• Exercise: Determine how many lines of the listing below hold the string "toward". Reply only with the number.

+++++

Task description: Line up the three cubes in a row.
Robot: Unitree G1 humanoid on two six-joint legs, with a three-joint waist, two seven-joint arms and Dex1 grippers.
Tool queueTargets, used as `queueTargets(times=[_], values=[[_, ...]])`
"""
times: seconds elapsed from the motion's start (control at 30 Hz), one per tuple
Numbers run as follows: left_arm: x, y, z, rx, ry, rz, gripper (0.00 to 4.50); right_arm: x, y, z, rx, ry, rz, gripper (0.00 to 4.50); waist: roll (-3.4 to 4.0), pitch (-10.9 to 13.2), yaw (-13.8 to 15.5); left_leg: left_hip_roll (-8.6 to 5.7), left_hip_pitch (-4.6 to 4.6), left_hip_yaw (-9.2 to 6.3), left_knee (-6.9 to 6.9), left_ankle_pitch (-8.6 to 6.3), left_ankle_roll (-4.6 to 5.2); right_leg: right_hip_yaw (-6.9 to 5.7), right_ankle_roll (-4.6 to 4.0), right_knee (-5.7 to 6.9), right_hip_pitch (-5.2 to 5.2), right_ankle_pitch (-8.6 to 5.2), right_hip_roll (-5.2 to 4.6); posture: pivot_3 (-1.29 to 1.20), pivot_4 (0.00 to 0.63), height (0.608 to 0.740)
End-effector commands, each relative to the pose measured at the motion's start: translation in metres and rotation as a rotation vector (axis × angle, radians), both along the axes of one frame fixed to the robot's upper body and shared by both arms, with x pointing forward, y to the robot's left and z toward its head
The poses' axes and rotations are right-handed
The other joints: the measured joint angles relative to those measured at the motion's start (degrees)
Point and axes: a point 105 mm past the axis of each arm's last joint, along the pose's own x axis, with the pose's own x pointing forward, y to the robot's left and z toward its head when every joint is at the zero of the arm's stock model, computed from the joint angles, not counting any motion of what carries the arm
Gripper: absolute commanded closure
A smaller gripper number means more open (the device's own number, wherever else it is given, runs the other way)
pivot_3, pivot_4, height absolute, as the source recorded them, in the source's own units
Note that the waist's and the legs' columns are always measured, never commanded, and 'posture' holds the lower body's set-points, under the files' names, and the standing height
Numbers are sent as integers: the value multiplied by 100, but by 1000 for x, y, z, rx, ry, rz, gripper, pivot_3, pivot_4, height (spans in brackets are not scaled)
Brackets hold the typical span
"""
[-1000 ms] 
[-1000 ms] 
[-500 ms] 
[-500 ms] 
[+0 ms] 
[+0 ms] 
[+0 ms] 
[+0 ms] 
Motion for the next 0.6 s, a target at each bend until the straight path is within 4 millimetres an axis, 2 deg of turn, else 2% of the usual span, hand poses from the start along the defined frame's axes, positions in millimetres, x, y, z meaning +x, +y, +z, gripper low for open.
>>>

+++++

• Response: 2